Comparison of characteristics between Central Africa International epidemiology Databases to Evaluate AIDS patients and urban, HIV-positive Demographic and Health Survey participants who reported having received the result of a previous HIV test in Burundi across the two Demographic and Health Survey timepoints. *p < 0.05, **p < 0.01; Cohen’s h: < .30 = S (small), .30–.40 = S–M (small to medium), .40–.60 = M (medium), .60–.70 = M–L (medium to large), >.70 = L (large). “Married” includes married persons and those living with their partners. “Divorced” includes divorced persons and those separated from their spouse or domestic partner.

Figure 3.

Comparison of characteristics between Central Africa International epidemiology Databases to Evaluate AIDS patients and all urban, HIV-positive Demographic and Health Survey participants in Burundi across the two Demographic and Health Survey timepoints. * p < 0.05, ** p < 0.01; Cohen's h: < .30 = S (small), .30–.40 = S–M (small to medium), .40–.60 = M (medium), .60–.70 = M–L (medium to large), >.70 = L (large). “Married” includes married persons and those living with their partners. “Divorced” includes divorced persons and those separated from their spouse or domestic partner.

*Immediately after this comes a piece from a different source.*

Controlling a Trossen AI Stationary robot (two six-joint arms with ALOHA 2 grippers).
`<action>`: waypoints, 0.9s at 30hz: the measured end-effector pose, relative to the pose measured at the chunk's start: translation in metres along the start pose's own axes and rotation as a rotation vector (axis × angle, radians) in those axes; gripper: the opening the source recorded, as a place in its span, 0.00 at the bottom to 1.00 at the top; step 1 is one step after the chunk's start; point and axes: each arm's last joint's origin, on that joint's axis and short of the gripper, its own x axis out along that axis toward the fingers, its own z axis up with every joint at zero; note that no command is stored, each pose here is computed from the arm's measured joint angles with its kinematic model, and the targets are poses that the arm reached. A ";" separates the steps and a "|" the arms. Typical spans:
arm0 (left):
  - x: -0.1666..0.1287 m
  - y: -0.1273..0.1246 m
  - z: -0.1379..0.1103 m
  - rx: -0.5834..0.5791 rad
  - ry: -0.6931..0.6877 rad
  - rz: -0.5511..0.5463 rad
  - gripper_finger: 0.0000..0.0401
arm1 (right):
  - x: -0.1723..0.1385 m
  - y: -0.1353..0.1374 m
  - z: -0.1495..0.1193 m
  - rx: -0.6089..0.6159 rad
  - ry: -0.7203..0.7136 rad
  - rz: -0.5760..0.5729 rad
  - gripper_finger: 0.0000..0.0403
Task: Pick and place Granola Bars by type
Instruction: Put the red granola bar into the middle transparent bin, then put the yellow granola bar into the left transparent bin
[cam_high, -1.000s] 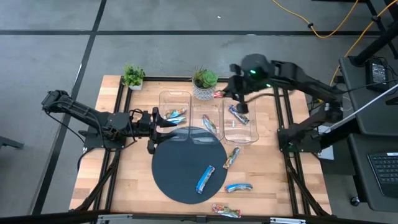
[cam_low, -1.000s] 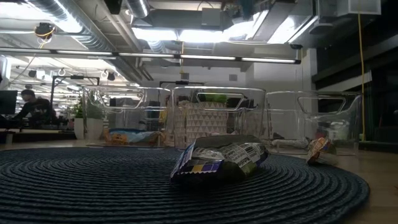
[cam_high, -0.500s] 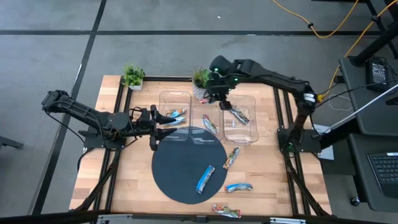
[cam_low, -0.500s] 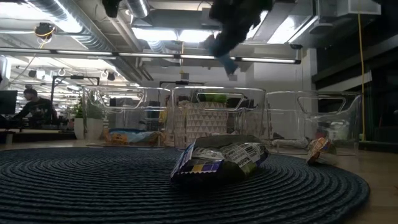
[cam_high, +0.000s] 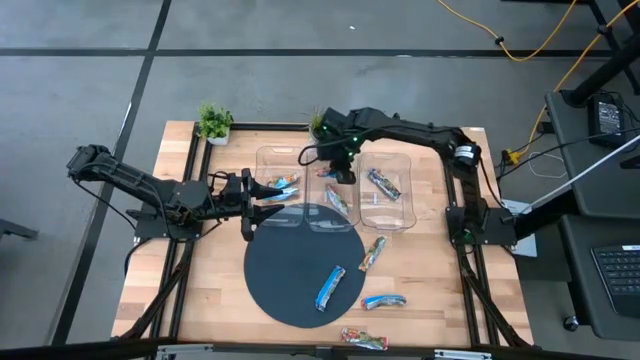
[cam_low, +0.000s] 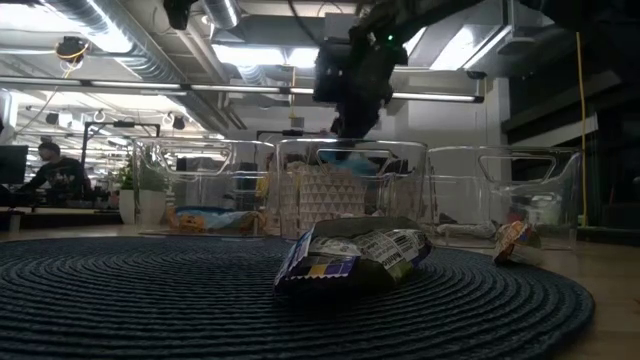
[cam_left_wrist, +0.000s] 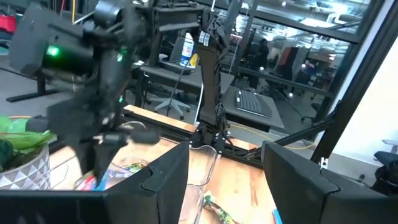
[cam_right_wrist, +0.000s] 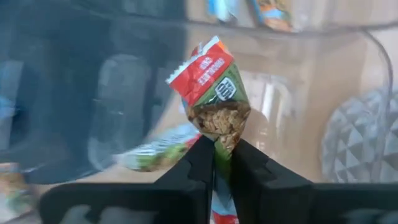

In Rwanda, for the comparison of the CA-IeDEA cohort with the DHS sample who reported having received a previous HIV test result, the age distribution and marital status for men in urban areas were similar across all years, although the DHS data tended to have a slightly higher percentage of married men (Figure 4). For urban women, the age and marital status distributions were similar, although there was a higher proportion of widowed women in the CA-IeDEA cohort in 2005 than in DHS sample, which had a greater proportion of divorced women (Figure 4). For both sexes, there were more underweight individuals in the CA-IeDEA cohort than in the DHS data. The same patterns were seen in the comparison with all PLWH in the DHS data (Figure 5).

Figure 4.

Comparison of characteristics between Central Africa International epidemiology Databases to Evaluate AIDS patients and urban, HIV-positive Demographic and Health Survey participants who reported having received the result of a previous HIV test in Rwanda across the three Demographic and Health Survey timepoints. * p < 0.05, ** p < 0.01; Cohen's h: < .30 = S (small), .30–.40 = S–M (small to medium), .40–.60 = M (medium), .60–.70 = M–L (medium to large), >.70 = L (large). “Married” includes married persons and those living with their partners. “Divorced” includes divorced persons and those separated from their spouse or domestic partner. No data available where graphs are missing.

Figure 5.

Comparison of characteristics between Central Africa International epidemiology Databases to Evaluate AIDS patients and all urban, HIV-positive Demographic and Health Survey participants in Rwanda across the three Demographic and Health Survey timepoints. * p < 0.05, ** p < 0.01; Cohen's h: < .30 = S (small), .30–.40 = S–M (small to medium), .40–.60 = M (medium), .60–.70 = M–L (medium to large), >.70 = L (large). “Married” includes married persons and those living with their partners. “Divorced” includes divorced persons and those separated from their spouse or domestic partner. No data available where graphs are missing.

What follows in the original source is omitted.